DEAR ABBY: I have been married to my soul mate and best friend, “Herbert,” for a year and a half. There’s only one downside to our marriage. Herbert speaks horribly about himself several times a day. It began after our wedding and used to be limited to bill-paying time. But over the last few months, he has been doing it several times a day.

He says he’s a bad provider. (He’s not! We’re no worse off than millions of other newlywed couples.) He says he’s ugly. (Again, he isn’t. I find him very attractive.) He says he is lazy and that I married someone who, “if it weren’t for bad luck, would have no luck at all.” The list goes on and on.

At first, I’d disagree, but recently I have gone from arguing with him to suggesting counseling. Of course, Herbert will have none of that. He says we can’t afford counseling, which brings on another round of his opinion that he’s worthless.

Abby, it’s exhausting to defend someone who constantly attacks himself. What are my options here? I adore Herbert, but it would be nice to be able to talk about something other than, “No, you’re not worthless. No, you’re not a bad provider.”

Please don’t reveal my name or location. If he knows I’ve written to you, he’ll start it again. Help! – GOING MAD IN THE SOUTHEAST

DEAR GOING MAD: You have married a man with low self- esteem – a bottomless pit. It would be interesting to know how he was treated as a child, because your husband appears so accustomed to verbal abuse that if he doesn’t get it from someone else, he must do it to himself. Thus, you are forced into the position of having to constantly inflate his sagging ego – which I’m sure is exhausting and frustrating.

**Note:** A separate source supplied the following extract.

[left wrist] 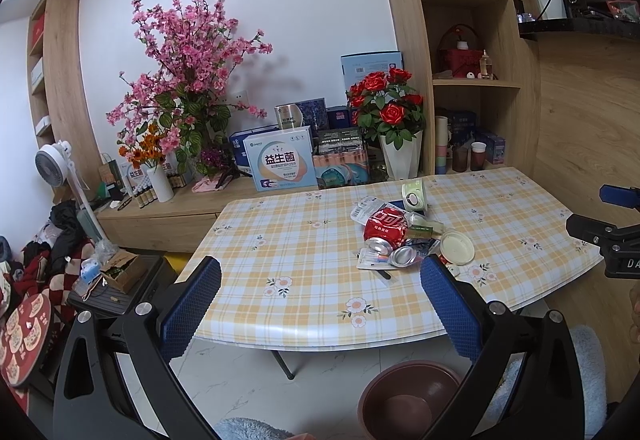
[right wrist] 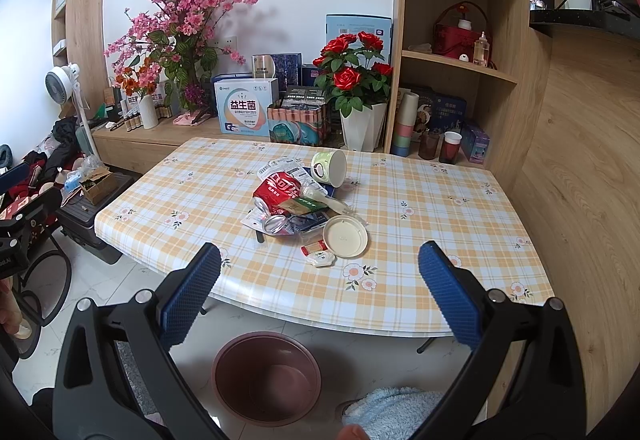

The next time he starts in, try this: Say, “I would never tolerate anyone else talking this way about the man I love, and I refuse to tolerate it from you, either. Are you trying to make me respect you less? If you don’t stop, you’ll destroy our marriage.” Then insist on some sessions with a licensed professional to sort this out. It’s NOT too expensive; it’s something you can’t afford to do without. Almost any luxury sacrificed will be worth it. And if he still refuses, go without him. I promise if you do, you’ll gain much-needed insight.

DEAR ABBY: I am a 35-year-old man who recently reunited with his birth mother. I had a very close relationship with my adoptive family and was not desperate to meet my birth family, but I have enjoyed making the connection and like them very much.

I am being married next year, and because my adoptive parents are deceased, and because my adoptive sisters (both in their early 50s) mean so much to me, I plan to have them escorted down the aisle in place of my mother.

My fiancee believes I should also have my birth mother escorted down the aisle. I am afraid this would hurt the feelings of my sisters, who, while being supportive of my new connection, are still a bit sensitive about “losing” me to this new family. What do you think? – MUDDLED IN MISSISSIPPI

DEAR MUDDLED: I agree with your fiancee. Talk to your sisters about this now, and impress upon them that they are not “losing” you to your birth mother. She is joining THEM in your life, and this is a time of celebration that should be enjoyed by all – not a turf battle.